▸ Your instructions
Transcription of the full listing is required, character for character.

▸ Exercise data
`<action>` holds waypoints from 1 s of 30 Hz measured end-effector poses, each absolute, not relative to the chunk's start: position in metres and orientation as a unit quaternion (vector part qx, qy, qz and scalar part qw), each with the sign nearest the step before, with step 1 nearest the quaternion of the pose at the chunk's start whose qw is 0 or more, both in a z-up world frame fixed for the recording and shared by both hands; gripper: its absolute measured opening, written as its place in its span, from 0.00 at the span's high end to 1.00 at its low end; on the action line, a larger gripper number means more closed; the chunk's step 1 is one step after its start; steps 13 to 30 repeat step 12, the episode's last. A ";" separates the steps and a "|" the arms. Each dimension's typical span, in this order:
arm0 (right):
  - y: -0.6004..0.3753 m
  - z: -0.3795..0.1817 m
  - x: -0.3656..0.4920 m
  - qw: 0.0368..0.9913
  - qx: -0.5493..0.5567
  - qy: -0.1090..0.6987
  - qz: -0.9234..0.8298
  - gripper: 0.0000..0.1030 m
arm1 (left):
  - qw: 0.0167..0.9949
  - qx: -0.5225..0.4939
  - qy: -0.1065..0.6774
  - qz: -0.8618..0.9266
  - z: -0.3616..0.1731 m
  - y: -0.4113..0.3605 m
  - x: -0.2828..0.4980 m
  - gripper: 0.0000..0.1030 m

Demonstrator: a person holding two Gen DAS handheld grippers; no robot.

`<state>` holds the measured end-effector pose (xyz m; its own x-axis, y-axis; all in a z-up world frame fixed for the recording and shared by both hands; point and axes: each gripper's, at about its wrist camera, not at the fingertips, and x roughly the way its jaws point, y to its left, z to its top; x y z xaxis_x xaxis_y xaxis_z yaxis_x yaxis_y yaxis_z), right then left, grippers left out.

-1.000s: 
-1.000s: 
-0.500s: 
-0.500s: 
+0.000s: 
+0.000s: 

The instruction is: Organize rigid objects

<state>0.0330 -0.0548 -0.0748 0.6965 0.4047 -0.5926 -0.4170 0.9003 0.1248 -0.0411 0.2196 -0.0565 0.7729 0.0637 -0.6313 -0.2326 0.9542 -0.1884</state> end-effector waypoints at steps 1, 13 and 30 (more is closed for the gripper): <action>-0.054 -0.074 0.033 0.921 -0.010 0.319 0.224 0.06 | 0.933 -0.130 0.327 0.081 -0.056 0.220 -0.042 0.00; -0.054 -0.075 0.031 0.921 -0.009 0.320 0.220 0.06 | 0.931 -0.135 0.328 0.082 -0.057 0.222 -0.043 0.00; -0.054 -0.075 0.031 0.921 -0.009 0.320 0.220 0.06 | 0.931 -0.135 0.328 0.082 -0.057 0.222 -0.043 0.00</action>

▸ Answer for the task
`<action>` holds waypoints from 1 s of 30 Hz measured end-effector poses, each absolute, not relative to the chunk's start: position in metres and orientation as a unit quaternion (vector part qx, qy, qz and scalar part qw), each with the sign nearest the step before, with step 1 nearest the quaternion of the pose at the chunk's start whose qw is 0 or more, both in a z-up world frame fixed for the recording and shared by both hands; gripper: its absolute measured opening, written as its place in its span, from 0.00 at the span's high end to 1.00 at its low end; on the action line, a larger gripper number means more closed; the chunk's step 1 is one step after its start; steps 13 to 30 repeat step 12, the episode's last. A ";" separates the steps and a "|" the arms. Each dimension's typical span, in this order:
arm0 (right):
  - y: -0.6004..0.3753 m
  - z: -0.3795..0.1817 m
  - x: -0.3656..0.4920 m
  - qw: 0.0368..0.9913
  - qx: -0.5493..0.5567
  - qy: -0.1090..0.6987
  - qz: -0.9234..0.8298
  - gripper: 0.0000..0.1030 m
arm1 (left):
  - qw: 0.0167..0.9949
  - qx: -0.5225..0.4939
  - qy: -0.1065..0.6774
  - qz: -0.8618..0.9266
  - z: -0.3616..0.1731 m
  - y: -0.4113..0.3605 m
  - x: -0.2828..0.4980 m
  - gripper: 0.0000..0.1030 m

Demonstrator: a person holding two Gen DAS handheld grippers; no robot.

`<state>` holds the measured end-effector pose (xyz m; its own x-axis, y-axis; all in a z-up world frame fixed for the recording and shared by both hands; point and axes: each gripper's, at about its wrist camera, not at the fingertips, and x roughly the way its jaws point, y to its left, z to its top; x y z xaxis_x xaxis_y xaxis_z yaxis_x yaxis_y yaxis_z), right then left, grippers left out.

-1.000s: 
-1.000s: 
-0.500s: 
-0.500s: 
+0.000s: 
+0.000s: 

The instruction is: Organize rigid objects

<state>0.0330 -0.0548 -0.0748 0.6965 0.4047 -0.5926 -0.4170 0.9003 0.1248 -0.0411 0.2196 -0.0565 0.7729 0.0637 -0.6313 -0.2326 0.9542 -0.1884</state> end-effector waypoints at steps 1, 13 and 30 (more is closed for the gripper): <action>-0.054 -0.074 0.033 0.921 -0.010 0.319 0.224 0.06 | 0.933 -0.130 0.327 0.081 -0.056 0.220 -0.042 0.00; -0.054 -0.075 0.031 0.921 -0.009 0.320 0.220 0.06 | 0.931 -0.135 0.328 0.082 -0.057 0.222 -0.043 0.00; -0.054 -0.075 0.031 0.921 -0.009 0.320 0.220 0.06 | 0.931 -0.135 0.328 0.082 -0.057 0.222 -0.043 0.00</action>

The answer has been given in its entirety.